Но барышню Серебряную, прелестную барышню, сотканную из роз и нежной глади вод, мои слова абсолютно не тронули.
— А вы еще не жили. Вы только наслаждались жизнью, — почти прошептала она.
И распахнула дверь настежь.
Кот помчался на лестничную площадку, но тут же нерешительно замер. Задрал хвост, в полумраке забелел его задик.
— Феликс, домой! — прикрикнула на него Серебряная и протянула мне руку: — Прощайте!
Я пожал ее и произнес печально:
— Прощайте.
— Не хочу вас обижать, но… — она выдержала паузу. — Но прощайте.
Что ж, значит так.
Кот с виноватым видом пробежал мимо нас обратно в комнату. Боль опять усилилась, я понял, что мне придется сесть. Я шагнул на лестничную площадку. Дверь за мной захлопнулась. Я спустился этажом ниже и там в темноте плюхнулся на ступеньку.

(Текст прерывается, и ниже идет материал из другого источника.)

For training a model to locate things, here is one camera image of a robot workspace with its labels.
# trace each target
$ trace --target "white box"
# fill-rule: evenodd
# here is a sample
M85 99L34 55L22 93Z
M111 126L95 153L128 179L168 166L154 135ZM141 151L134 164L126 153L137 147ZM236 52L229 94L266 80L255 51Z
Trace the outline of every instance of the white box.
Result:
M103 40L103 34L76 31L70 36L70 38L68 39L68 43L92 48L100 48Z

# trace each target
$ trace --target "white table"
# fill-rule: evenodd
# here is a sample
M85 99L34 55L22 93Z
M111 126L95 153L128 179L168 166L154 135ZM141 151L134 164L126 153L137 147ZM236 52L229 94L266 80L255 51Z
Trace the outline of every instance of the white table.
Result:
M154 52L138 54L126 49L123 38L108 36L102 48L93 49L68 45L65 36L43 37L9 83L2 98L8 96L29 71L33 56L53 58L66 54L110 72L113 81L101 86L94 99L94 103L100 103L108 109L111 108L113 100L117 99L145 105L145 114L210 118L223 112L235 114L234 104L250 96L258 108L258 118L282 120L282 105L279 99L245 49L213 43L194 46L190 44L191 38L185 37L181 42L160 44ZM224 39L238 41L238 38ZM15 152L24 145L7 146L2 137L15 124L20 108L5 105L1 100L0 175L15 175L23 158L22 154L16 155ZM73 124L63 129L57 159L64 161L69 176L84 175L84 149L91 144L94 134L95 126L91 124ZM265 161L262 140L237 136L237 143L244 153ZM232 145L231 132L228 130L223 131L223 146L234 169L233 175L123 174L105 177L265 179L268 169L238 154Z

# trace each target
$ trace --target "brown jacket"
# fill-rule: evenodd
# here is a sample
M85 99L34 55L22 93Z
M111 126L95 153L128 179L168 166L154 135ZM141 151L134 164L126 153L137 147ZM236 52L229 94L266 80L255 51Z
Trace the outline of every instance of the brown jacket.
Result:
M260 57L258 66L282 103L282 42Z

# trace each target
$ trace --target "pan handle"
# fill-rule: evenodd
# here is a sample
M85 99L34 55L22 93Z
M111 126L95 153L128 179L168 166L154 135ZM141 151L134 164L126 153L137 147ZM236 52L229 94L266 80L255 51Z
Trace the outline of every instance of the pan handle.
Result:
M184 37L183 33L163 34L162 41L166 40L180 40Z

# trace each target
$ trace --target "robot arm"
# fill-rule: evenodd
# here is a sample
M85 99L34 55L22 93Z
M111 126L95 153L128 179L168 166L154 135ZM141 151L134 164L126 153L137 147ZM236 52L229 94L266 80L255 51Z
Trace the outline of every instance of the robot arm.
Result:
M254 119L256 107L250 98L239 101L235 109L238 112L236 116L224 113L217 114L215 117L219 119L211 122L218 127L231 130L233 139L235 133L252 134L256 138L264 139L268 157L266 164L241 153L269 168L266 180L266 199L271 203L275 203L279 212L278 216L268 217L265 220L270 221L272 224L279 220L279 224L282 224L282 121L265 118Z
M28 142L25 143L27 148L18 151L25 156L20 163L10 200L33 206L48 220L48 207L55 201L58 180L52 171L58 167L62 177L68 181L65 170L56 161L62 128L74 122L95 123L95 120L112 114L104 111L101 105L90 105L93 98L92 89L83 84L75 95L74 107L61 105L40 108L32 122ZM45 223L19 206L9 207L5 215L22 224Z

Я провел так добрых полчаса, ожидая, когда боль утихнет. Потом я встал и покинул этот дом. На улице я поглядел вверх, на ее окно. В нем, подобная ледяной дарохранительнице, отражалась луна, а в ее середине слабенько горела настольная лампочка. Саксофон все так же трубил из окна напротив.
Я сунул ключик в дверцу «фелиции», но сердце внезапно страстно возжелало хоть какого-нибудь целебного пластыря. Вера! Я вытащил ключик и направился к Вериному обиталищу. Вечер после дождя был теплым, приветливым; к Нусельской лестнице прошла компания парней и девушек с гитарой.
Мною овладела почти физическая потребность отомстить кому-нибудь. Попытаться убедить себя, что мир совершенно нормален и что ненормальна в нем только барышня Серебряная. Вера примет меня, ее вчерашние пощечины — всего лишь прошлогодний снег, они ничего не стоят. Я снова помирюсь с ней и снова пошлю ее к черту. Как только смогу убедиться, что мир вокруг не изменился.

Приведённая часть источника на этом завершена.